WHAT YOU WILL DO
Where a line below carries the word "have", include it in the count, then give the count alone.

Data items
▶

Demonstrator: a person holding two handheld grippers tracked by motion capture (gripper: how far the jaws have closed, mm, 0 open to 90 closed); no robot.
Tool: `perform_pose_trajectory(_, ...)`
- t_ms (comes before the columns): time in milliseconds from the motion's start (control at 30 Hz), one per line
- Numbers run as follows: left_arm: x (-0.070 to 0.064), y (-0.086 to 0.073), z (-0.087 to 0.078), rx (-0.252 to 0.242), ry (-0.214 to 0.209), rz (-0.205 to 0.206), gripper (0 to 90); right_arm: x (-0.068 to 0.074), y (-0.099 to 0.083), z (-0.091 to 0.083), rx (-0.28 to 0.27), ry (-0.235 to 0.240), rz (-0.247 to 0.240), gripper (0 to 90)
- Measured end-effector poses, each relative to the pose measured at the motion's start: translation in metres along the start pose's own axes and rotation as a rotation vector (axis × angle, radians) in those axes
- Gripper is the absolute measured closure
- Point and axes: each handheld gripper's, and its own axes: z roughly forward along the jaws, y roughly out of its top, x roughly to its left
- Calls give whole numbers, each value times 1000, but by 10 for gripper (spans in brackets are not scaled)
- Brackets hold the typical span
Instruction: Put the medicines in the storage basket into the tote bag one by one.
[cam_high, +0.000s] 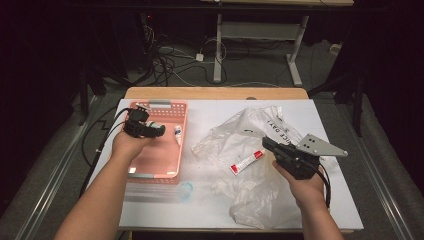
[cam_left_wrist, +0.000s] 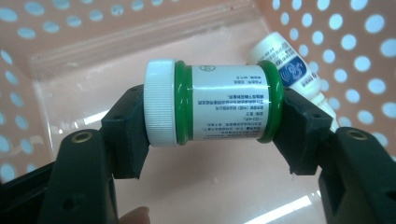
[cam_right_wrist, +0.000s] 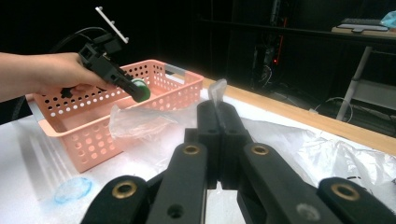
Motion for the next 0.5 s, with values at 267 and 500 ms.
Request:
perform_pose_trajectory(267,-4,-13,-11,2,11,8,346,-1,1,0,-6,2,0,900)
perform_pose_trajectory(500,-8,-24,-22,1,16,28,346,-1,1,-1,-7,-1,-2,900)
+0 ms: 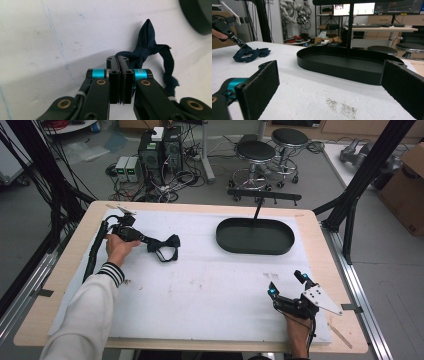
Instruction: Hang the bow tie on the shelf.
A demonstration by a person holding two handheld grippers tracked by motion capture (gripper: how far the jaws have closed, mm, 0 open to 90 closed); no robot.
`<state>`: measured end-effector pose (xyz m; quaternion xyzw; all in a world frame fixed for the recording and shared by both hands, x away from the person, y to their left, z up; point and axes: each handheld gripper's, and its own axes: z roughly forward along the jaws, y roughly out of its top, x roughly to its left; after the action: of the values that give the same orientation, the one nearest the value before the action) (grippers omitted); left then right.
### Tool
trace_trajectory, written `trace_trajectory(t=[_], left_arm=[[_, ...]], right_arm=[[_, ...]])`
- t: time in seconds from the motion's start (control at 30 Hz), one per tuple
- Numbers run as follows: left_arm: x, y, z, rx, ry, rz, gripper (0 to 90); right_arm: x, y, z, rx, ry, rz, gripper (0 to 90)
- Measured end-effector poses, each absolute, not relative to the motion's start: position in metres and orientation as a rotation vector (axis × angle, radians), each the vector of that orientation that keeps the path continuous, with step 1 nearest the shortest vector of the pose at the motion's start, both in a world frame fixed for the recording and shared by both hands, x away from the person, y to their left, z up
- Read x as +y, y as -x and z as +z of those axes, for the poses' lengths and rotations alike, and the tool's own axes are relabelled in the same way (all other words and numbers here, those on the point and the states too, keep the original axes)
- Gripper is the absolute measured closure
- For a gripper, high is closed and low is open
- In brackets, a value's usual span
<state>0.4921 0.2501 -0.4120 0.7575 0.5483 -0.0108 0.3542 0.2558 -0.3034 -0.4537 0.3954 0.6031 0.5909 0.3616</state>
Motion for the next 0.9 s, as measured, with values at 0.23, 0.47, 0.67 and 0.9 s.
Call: trace_trajectory(t=[0.23,0.47,0.67,0.9], left_arm=[[0.246,-0.486,-0.397,1.338,-1.941,0.034,87.9],[0.243,-0.478,-0.382,1.277,-1.917,0.082,88.1],[0.239,-0.472,-0.371,1.214,-1.879,0.109,88.2],[0.236,-0.466,-0.36,1.147,-1.816,0.121,88.3]], right_arm=[[-0.303,-0.256,-0.454,1.554,-1.02,1.522,1.2],[-0.303,-0.255,-0.454,1.554,-1.02,1.521,1.2],[-0.303,-0.255,-0.454,1.554,-1.02,1.519,1.2],[-0.303,-0.256,-0.454,1.553,-1.016,1.519,1.2]])
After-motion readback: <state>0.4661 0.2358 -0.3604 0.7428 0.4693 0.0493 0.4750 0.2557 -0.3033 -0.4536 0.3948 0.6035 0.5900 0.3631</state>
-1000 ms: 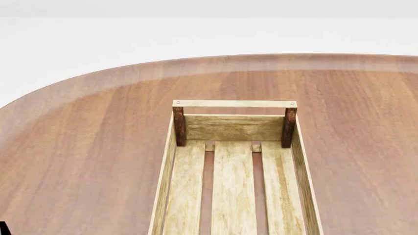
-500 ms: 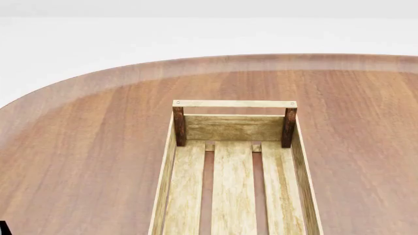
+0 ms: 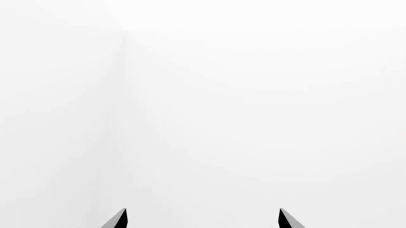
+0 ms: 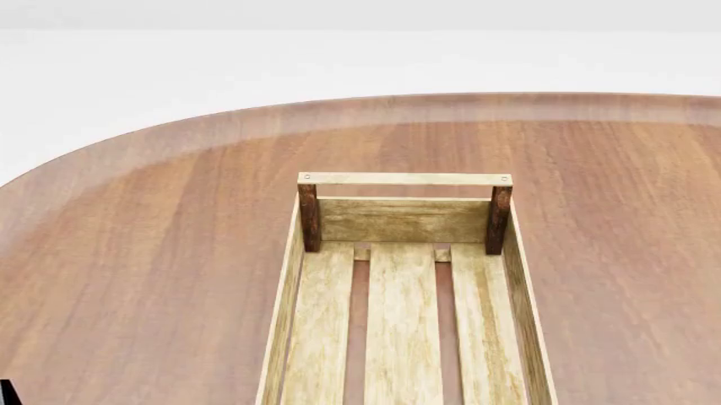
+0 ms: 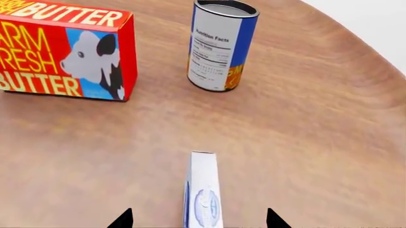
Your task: Pick up the cream cheese and put it in the tray.
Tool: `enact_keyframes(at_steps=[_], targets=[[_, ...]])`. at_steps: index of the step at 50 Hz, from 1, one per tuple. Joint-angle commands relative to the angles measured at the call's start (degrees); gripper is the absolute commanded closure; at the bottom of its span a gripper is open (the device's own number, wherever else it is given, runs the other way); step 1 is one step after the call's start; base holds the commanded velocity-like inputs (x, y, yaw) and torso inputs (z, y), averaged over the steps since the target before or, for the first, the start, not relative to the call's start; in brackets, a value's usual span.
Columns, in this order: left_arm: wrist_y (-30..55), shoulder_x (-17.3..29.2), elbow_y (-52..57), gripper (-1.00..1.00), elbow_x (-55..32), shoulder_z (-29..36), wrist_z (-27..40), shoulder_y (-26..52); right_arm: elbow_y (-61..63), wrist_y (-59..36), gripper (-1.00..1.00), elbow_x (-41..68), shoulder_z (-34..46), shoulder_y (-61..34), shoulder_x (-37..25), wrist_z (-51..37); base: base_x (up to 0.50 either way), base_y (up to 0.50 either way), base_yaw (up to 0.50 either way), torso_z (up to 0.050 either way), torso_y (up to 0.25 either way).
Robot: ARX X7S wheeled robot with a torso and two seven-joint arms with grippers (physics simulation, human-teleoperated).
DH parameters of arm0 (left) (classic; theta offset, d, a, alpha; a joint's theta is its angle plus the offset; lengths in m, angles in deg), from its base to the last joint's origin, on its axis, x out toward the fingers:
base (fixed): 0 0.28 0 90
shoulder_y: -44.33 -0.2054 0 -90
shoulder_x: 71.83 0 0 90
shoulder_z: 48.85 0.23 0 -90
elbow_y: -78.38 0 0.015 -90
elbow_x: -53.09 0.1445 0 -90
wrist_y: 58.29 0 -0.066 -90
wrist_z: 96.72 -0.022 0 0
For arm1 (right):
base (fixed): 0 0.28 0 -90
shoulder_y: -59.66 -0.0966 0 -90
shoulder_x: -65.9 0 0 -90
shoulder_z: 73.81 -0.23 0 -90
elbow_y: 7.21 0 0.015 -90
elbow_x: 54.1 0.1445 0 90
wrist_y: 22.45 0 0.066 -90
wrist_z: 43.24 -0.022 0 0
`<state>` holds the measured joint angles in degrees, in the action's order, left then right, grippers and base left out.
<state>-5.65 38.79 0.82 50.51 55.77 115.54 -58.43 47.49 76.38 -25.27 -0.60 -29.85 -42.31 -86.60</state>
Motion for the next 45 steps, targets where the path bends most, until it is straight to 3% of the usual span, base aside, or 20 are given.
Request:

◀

ANSWER
2